Our research is constrained by several limitations commonly associated with using health administrative data. First, the RAI-HC is limited in variable availability. Due to the lack of gender variables, we resorted to using care-receiver’s sex as a proxy for gender. This ignores other gender identities such as being transgendered or gender-fluid, and prevents us from identifying or separating gender-based versus sex-based differences. Other confounders or determinants of caregiver distress, such as caregiver’s gender and age, were also unavailable. Furthermore, caregiver distress was defined as a binary variable since information on the degree or nuanced aspects of distress were unavailable.

Another limitation is that we could only follow the trajectories of caregivers through their care-receivers’ assessments, as the RAI-HC does not collect identification information of the caregivers. Thus, we could not ensure that each care-receiver had the same caregiver throughout their multiple assessments. This is partially mitigated by limiting the follow-up period to one year, during which a change of the primary caregiver is expected to be infrequent. We verified this assumption by showing that the caregiver’s kinship to the care-receiver changed for only 2.8% of our cohort. This assumption is also supported by a national survey in the U.S. which found that 85% of surveyed caregivers had provided care for more than one year [58], as well as an AARP report stating that caregivers of adults provided on average 4.5 years of care [4].

Finally, more than half of our cohort did not have the requisite multiple assessments within one year to measure distress trajectory. This might result in selection bias, as those with multiple assessments are more likely to have change in their health status, and thus our trajectory findings may describe more unstable care-receivers. Selection bias may also have occurred as certain disadvantaged groups (e.g., immigrants with language barriers) have less access to or awareness of health care resources, and thus are both less likely to receive RAI-HC assessments (i.e., less represented in our cohort) and more likely to have distressed caregivers.
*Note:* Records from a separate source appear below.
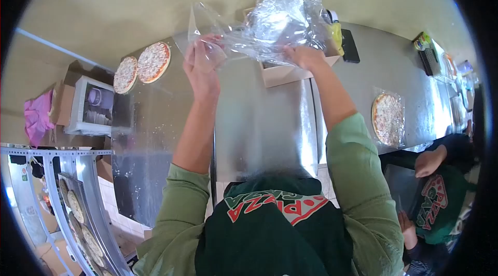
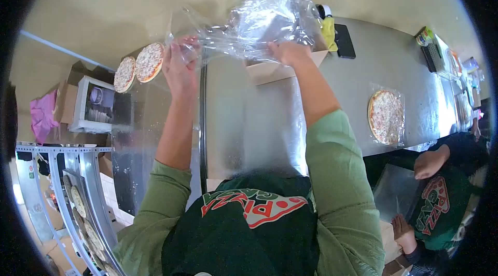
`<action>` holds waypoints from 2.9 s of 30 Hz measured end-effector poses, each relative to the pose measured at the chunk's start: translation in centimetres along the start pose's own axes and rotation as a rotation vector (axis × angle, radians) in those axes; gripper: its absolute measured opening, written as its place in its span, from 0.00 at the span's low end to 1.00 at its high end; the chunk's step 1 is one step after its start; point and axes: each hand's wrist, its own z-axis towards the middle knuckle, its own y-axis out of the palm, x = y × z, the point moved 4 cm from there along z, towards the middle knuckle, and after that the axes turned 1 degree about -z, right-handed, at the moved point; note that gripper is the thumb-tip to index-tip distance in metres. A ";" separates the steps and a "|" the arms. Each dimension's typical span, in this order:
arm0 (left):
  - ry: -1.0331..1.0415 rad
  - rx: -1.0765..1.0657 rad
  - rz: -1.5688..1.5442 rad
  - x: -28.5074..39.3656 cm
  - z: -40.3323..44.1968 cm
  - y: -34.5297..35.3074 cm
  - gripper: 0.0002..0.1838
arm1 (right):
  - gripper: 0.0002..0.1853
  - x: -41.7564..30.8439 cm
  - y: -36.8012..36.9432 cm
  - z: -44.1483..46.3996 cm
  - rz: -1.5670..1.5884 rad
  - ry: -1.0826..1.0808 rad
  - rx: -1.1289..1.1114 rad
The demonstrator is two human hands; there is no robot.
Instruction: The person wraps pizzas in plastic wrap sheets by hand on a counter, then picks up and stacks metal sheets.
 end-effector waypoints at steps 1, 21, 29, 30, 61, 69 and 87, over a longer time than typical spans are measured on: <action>-0.001 0.029 0.038 0.0 -0.6 -0.9 0.15 | 0.33 -0.1 0.0 0.3 0.005 -0.009 0.038; -0.411 0.260 -0.124 6.1 -9.9 -10.0 0.15 | 0.34 -8.4 -1.6 -20.1 0.193 -1.057 0.804; -0.491 -0.018 0.116 2.8 -15.7 -1.2 0.17 | 0.22 -5.8 8.6 -19.9 1.673 -0.536 -0.692; -0.442 -0.145 0.448 1.2 -16.4 -1.2 0.14 | 0.22 -5.6 9.2 -20.3 1.726 -0.513 -0.692; -1.033 0.217 -0.349 -3.5 -15.5 -13.7 0.22 | 0.13 12.8 14.5 -13.6 1.922 0.301 0.412; -0.978 0.109 0.623 -11.9 -18.4 -16.8 0.12 | 0.14 24.9 17.5 -14.9 0.528 0.418 0.544; -0.204 -0.993 1.777 -15.4 -19.9 -0.8 0.64 | 0.10 32.6 11.8 -19.5 0.179 0.510 0.800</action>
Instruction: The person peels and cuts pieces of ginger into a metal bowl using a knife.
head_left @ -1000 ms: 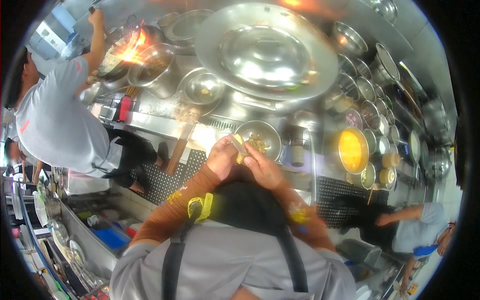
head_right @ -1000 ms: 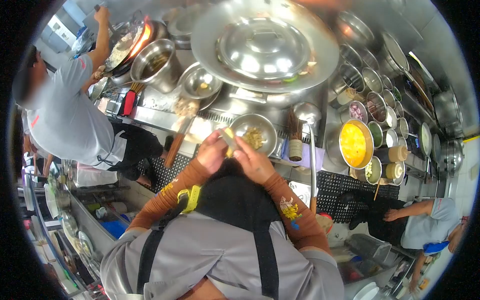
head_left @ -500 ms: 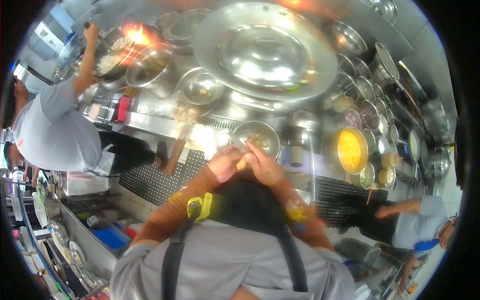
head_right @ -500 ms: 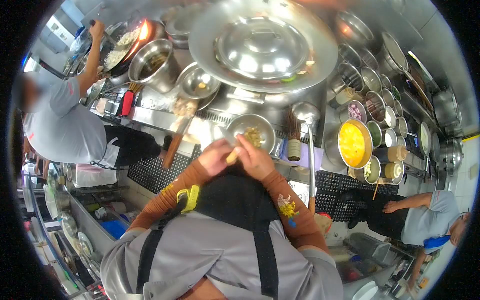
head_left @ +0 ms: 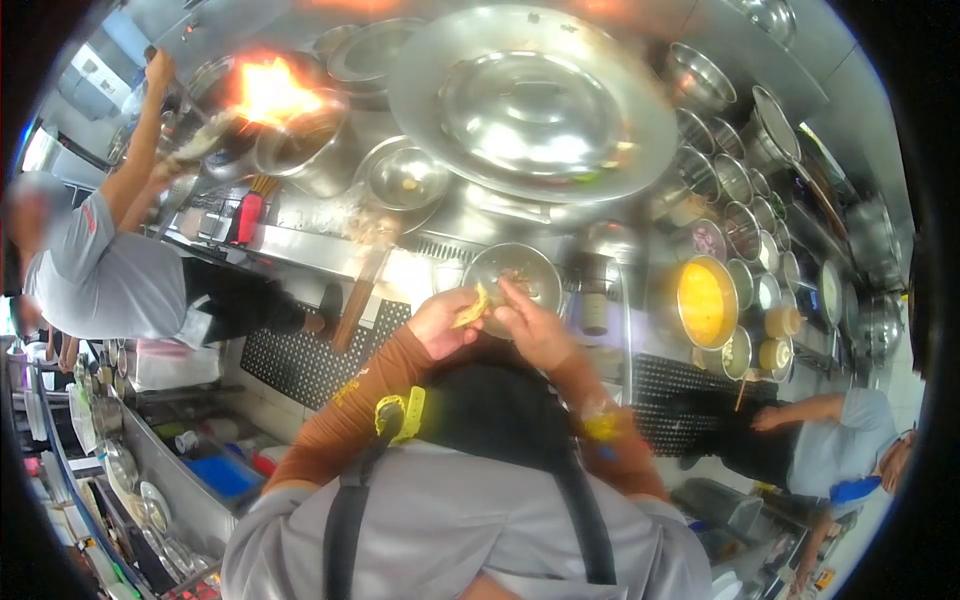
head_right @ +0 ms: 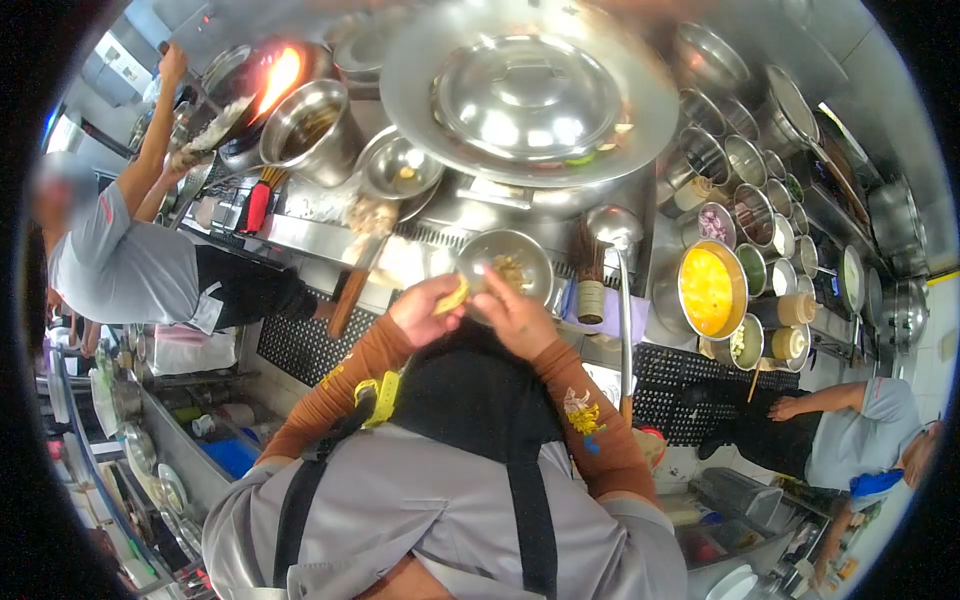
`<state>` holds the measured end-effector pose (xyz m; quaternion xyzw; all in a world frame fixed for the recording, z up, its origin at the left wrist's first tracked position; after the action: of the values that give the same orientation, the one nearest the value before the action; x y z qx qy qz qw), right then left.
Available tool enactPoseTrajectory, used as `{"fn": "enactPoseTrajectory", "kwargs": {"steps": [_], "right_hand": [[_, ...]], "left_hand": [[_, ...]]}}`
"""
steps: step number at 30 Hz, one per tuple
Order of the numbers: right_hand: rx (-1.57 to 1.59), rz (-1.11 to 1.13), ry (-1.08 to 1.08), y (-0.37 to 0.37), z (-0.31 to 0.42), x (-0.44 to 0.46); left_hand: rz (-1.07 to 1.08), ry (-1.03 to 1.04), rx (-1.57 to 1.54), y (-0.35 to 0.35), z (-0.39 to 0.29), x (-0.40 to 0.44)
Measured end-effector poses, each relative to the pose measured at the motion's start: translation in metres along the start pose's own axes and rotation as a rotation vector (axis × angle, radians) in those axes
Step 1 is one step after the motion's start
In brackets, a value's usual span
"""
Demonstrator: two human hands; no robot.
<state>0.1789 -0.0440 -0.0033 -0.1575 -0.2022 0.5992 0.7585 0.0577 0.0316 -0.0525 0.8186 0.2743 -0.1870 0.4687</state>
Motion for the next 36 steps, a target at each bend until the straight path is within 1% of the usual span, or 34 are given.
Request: {"fn": "enactPoseTrajectory", "kwargs": {"steps": [1, 4, 7, 10, 11, 13, 14, 15, 19, 21, 22, 25, 28, 30, 31, 32, 34, 36], "right_hand": [[-0.051, 0.045, -0.013, 0.005, 0.005, -0.001], [-0.079, 0.108, 0.071, 0.009, 0.008, -0.002], [-0.108, 0.06, 0.012, 0.009, 0.007, -0.003], [-0.076, 0.038, 0.101, 0.005, -0.01, 0.003], [0.02, 0.001, 0.126, 0.002, -0.017, 0.005], [0.214, -0.077, 0.177, -0.003, -0.03, 0.007], [0.297, -0.045, 0.23, 0.001, -0.036, 0.004], [0.378, -0.011, 0.281, 0.002, -0.037, 0.002], [0.664, 0.084, 0.522, 0.006, -0.022, -0.009], [0.715, 0.097, 0.538, 0.006, -0.009, -0.009], [0.741, 0.098, 0.549, 0.007, -0.006, -0.01], [0.674, 0.107, 0.455, 0.012, -0.006, -0.007], [0.64, 0.003, 0.38, 0.014, -0.021, -0.001], [0.666, 0.03, 0.551, 0.009, -0.029, -0.007], [0.675, 0.044, 0.639, 0.008, -0.031, -0.01], [0.67, 0.037, 0.654, 0.006, -0.031, -0.009], [0.658, 0.017, 0.688, 0.004, -0.029, -0.007], [0.6, 0.006, 0.649, 0.007, -0.029, -0.002]], "left_hand": [[-0.015, 0.015, 0.011, -0.002, 0.0, 0.001], [-0.028, 0.075, 0.092, 0.013, -0.01, -0.005], [-0.028, 0.106, 0.268, 0.007, -0.008, -0.005], [0.001, -0.059, 0.534, 0.016, 0.016, -0.01], [-0.008, -0.055, 0.506, 0.018, 0.018, -0.011], [0.036, 0.135, 0.282, 0.02, 0.002, -0.008], [0.059, 0.226, 0.168, 0.02, -0.006, -0.008], [0.047, 0.254, 0.098, 0.019, -0.014, -0.011], [0.019, 0.354, -0.02, 0.016, -0.03, -0.018], [0.029, 0.414, -0.023, 0.013, -0.033, -0.015], [0.006, 0.418, -0.044, 0.011, -0.031, -0.014], [-0.055, 0.412, -0.099, 0.006, -0.026, -0.01], [-0.12, 0.373, -0.107, -0.016, -0.026, -0.001], [-0.155, 0.33, -0.058, -0.041, -0.036, 0.013], [-0.254, 0.405, -0.037, -0.045, -0.059, 0.011], [-0.473, 0.434, -0.05, -0.055, -0.078, 0.007], [-0.518, 0.562, 0.046, -0.092, -0.13, 0.034], [-0.634, 0.637, 0.109, -0.091, -0.176, 0.035]]}}
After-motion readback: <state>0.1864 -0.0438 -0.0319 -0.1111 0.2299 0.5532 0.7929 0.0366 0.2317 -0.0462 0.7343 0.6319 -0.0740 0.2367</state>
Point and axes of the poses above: each hand's wrist, its own x-axis towards the middle knuckle, its own y-axis out of the palm, z = x × y, the point moved 8 cm from there along x, towards the middle knuckle, and after that the axes turned 3 degrees about -y, right-handed, at the moved point
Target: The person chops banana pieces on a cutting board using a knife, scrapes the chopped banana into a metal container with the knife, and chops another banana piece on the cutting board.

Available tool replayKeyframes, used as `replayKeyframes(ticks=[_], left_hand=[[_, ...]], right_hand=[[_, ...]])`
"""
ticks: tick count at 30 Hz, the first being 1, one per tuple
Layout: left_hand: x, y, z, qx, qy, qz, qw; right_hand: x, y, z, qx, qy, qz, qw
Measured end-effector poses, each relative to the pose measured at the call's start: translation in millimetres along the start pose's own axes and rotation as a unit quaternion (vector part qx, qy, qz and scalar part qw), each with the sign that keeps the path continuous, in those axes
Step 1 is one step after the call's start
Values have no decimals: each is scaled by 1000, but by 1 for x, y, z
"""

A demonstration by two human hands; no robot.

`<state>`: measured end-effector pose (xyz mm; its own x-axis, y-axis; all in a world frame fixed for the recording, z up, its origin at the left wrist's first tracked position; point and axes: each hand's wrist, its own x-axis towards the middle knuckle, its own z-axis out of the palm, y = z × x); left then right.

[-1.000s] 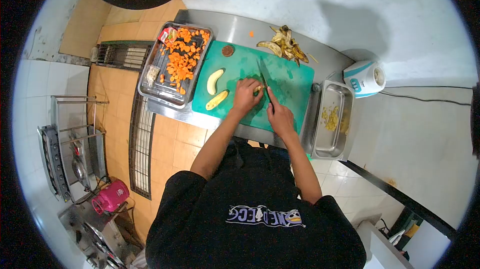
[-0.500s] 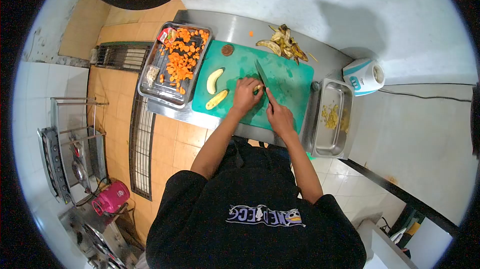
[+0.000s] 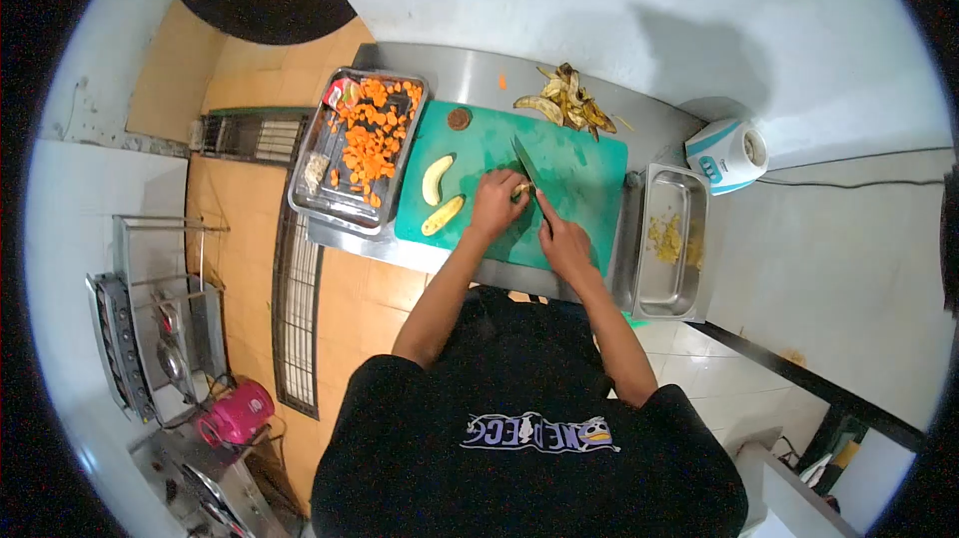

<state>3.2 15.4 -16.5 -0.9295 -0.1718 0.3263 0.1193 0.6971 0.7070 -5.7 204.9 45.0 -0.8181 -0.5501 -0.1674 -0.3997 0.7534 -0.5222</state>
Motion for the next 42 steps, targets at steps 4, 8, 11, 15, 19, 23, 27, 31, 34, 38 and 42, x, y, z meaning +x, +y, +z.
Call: replayKeyframes(ticks=[4, 8, 11, 15, 19, 23, 27, 31, 34, 38, 42], left_hand=[[1, 5, -6, 12, -28, -11, 999], [3, 5, -9, 2, -13, 7, 1000], [4, 7, -11, 2, -7, 17, 1000], [5, 8, -18, 11, -39, -4, 999], [7, 8, -19, -5, -11, 38, 999], [5, 5, -20, 2, -21, 32, 999], [5, 9, -23, 0, -32, 18, 999], [3, 10, -21, 14, -28, 19, 999], [4, 9, -21, 7, -21, 15, 1000], [3, 5, -17, 7, -17, 14, 1000], [3, 7, -19, 4, -20, 19, 1000]], right_hand=[[1, 1, 4, -16, -23, 14, 1000], [-2, 2, 4, -14, 23, 5, 1000], [-3, 4, 5, -7, 26, -6, 1000], [-4, 2, 1, 2, 17, -6, 1000], [-3, -1, 0, 7, 12, -4, 1000], [-3, -1, 2, 18, 20, -12, 1000], [-2, -2, 5, 8, 15, -3, 1000], [-3, -1, 7, 10, 4, 0, 1000], [-1, -3, 5, 12, -13, 9, 1000], [-2, -3, 6, 17, -9, 10, 1000], [-2, -3, 7, 14, -6, 10, 1000]])
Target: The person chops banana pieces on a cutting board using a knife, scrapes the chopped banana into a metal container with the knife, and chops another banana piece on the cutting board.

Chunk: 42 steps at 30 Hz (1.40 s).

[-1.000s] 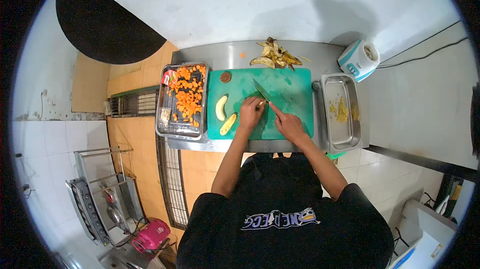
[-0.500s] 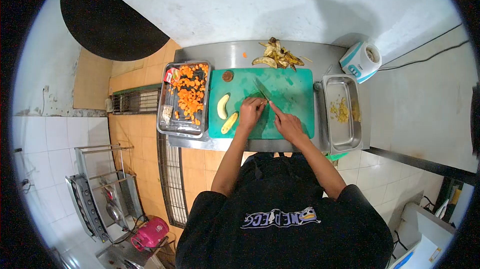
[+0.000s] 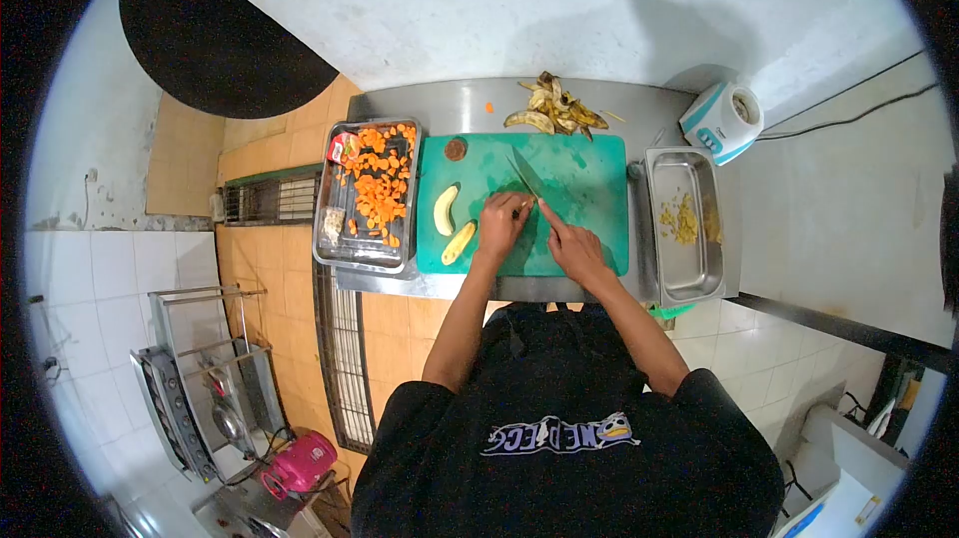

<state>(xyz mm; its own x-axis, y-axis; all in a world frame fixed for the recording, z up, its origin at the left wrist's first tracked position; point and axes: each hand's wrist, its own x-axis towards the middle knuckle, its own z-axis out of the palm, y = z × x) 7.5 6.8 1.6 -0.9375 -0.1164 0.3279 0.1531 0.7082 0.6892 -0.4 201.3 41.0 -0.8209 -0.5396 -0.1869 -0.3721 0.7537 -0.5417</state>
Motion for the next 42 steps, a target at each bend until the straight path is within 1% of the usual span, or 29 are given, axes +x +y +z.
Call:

Past studies on sex differences in distress have often been challenged on the possibility that women caregivers simply report more distress while men are reluctant to do so despite being similarly distressed. This is unlikely in our study since the two items used to define caregiver distress were evaluated by assessors based on reports from the caregivers and clients as well as the assessors’ observations and clinical judgement of the client’s situation, including projection of future needs [59].

Conclusion

Our study showed that, across all types of kinship, caregivers of men were more likely to be distressed, remain distressed or become distressed within one year. This is partly because older men had more health, functional, and behaviour issues which required more care, and partly because their caregivers are more likely to be spouses and co-residing. Policy makers and health systems planners should account for the different care needs of men and women and the different profiles of their caregivers in order to provide adequate and appropriate resources and support. Our study also highlights the need to examine trajectories of caregiver distress longitudinally and on a population level, as consequences of prolonged or changes in distress on caregivers, care-receivers, and the healthcare system remains unclear.